◆ **Exercise**: No pictures go into the output, which should consist only of the lines from the first line of the data through the line with "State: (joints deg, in", copied exactly.

◆ **Provided material**:
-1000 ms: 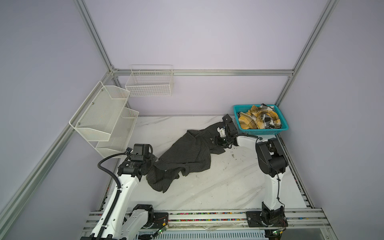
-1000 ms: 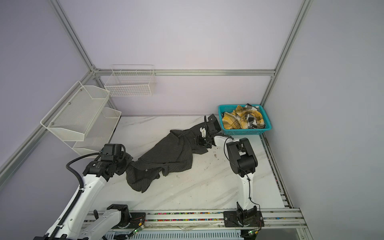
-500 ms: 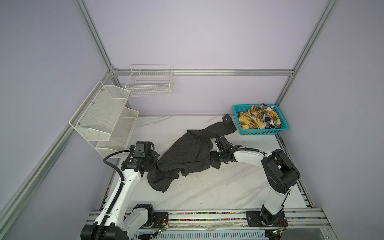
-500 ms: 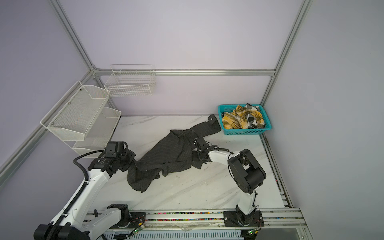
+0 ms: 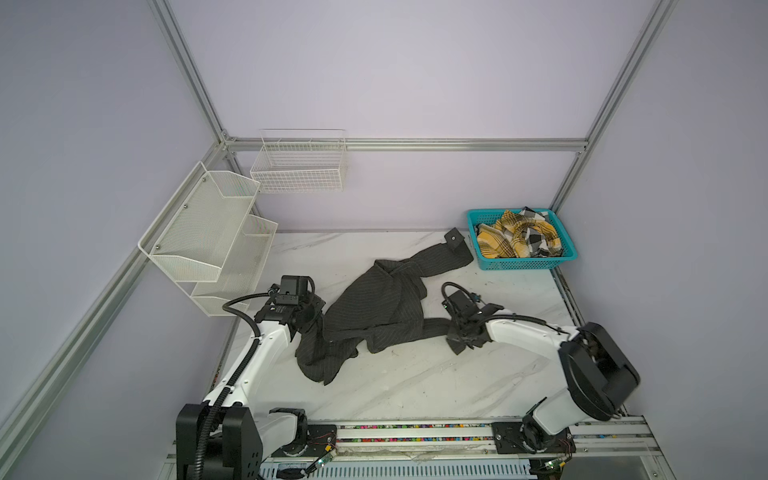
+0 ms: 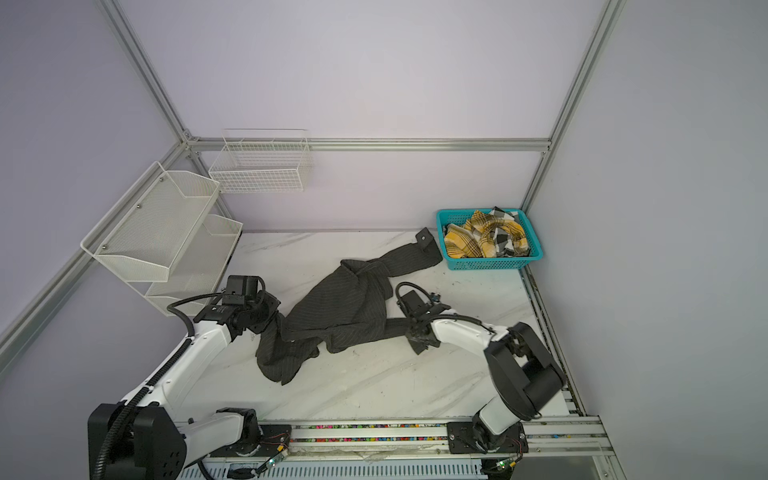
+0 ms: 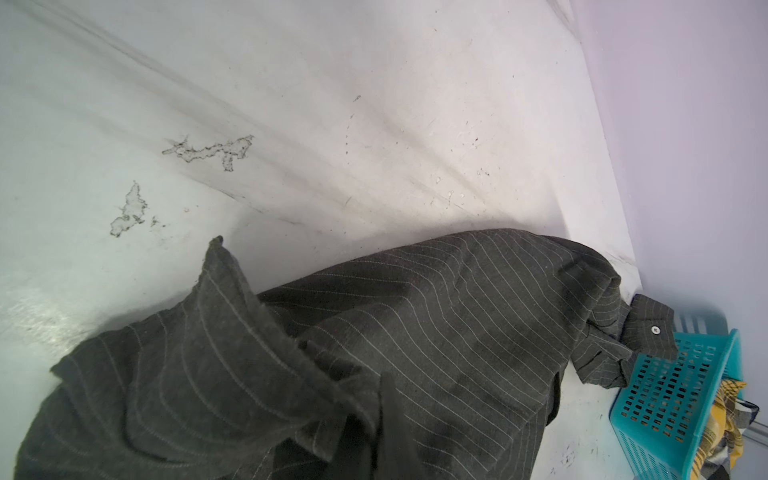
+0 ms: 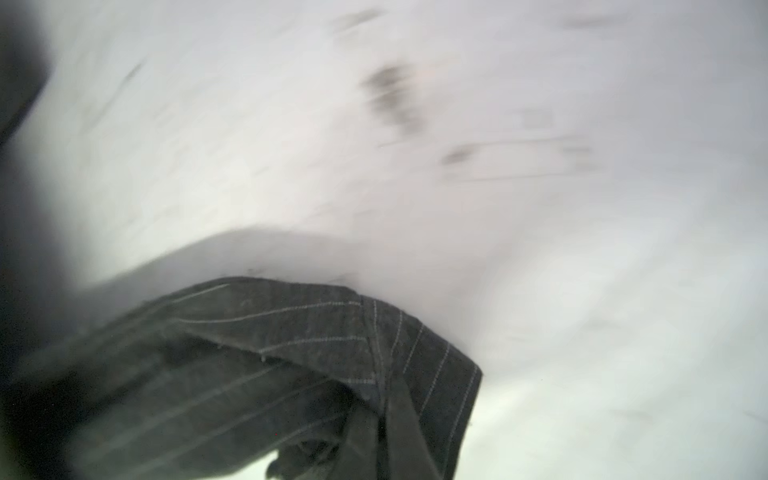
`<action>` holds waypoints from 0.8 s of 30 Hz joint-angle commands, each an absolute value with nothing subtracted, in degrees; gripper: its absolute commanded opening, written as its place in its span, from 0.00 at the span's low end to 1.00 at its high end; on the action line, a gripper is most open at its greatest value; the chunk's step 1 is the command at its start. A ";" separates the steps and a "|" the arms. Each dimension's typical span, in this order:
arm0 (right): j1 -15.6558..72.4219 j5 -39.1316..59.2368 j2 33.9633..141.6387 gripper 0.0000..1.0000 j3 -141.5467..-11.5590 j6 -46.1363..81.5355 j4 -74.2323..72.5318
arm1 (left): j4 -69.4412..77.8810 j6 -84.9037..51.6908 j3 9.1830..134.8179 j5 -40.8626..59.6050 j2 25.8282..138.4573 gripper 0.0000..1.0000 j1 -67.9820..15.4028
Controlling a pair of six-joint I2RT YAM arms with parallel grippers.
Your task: Fold and stack the long sleeve shirts
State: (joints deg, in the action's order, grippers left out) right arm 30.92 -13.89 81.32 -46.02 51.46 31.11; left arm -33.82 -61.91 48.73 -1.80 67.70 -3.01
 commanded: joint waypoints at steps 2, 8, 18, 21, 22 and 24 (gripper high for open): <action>23.37 -20.83 64.65 0.00 -45.22 61.62 44.91 | -31.99 -61.18 47.90 -1.58 67.14 0.00 -2.29; 24.89 -20.83 66.67 0.38 -51.60 57.04 46.61 | -33.86 -59.84 48.45 -1.49 66.71 0.00 -1.87; 27.63 -9.42 74.11 0.56 -61.93 37.23 24.81 | -37.19 -58.79 47.62 -2.11 62.90 0.00 -1.79; 27.66 6.73 86.43 0.49 -64.12 31.41 16.15 | -37.34 -58.67 47.27 -1.22 62.19 0.00 -1.78; 27.66 9.97 90.58 0.48 -65.95 29.09 15.61 | -37.59 -58.54 47.23 -0.80 62.15 0.00 -1.84; 27.60 15.73 96.16 0.46 -67.33 26.27 11.81 | -37.87 -58.20 47.13 -0.08 61.83 0.00 -1.83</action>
State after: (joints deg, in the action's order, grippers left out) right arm 27.35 1.72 90.00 -66.78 34.17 18.39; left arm -37.52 -60.18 48.73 -1.43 62.94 -2.26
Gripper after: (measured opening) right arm 0.468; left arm 0.047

◆ **Written solution**:
-1000 ms: 
-1000 ms: 
-500 ms: 
-500 ms: 
+0 ms: 
+0 ms: 
+0 ms: 
+0 ms: 
`<action>` holds waypoints from 0.8 s of 30 Hz joint-angle commands, each an absolute value with nothing subtracted, in degrees; gripper: its absolute commanded opening, written as its place in its span, from 0.00 at the span's low end to 1.00 at its high end; on the action line, a gripper is most open at its greatest value; the chunk's step 1 is the command at its start. A ";" separates the steps and a "|" the arms. Each dimension's typical span, in this order:
arm0 (right): j1 -15.6558..72.4219 j5 -39.1316..59.2368 j2 33.9633..141.6387 gripper 0.0000..1.0000 j3 -141.5467..-11.5590 j6 -46.1363..81.5355 j4 -74.2323..72.5318
arm1 (left): j4 -69.4412..77.8810 j6 -84.9037..51.6908 j3 9.1830..134.8179 j5 -40.8626..59.6050 j2 25.8282..138.4573 gripper 0.0000..1.0000 j1 -67.9820..15.4028
Controlling a pair of six-joint I2RT YAM arms with parallel grippers.
Your task: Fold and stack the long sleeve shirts
State: (joints deg, in the action's order, grippers left out) right arm 30.92 -13.89 81.32 -46.02 51.46 31.11; left arm -33.82 -61.91 48.73 -1.80 67.70 -3.01

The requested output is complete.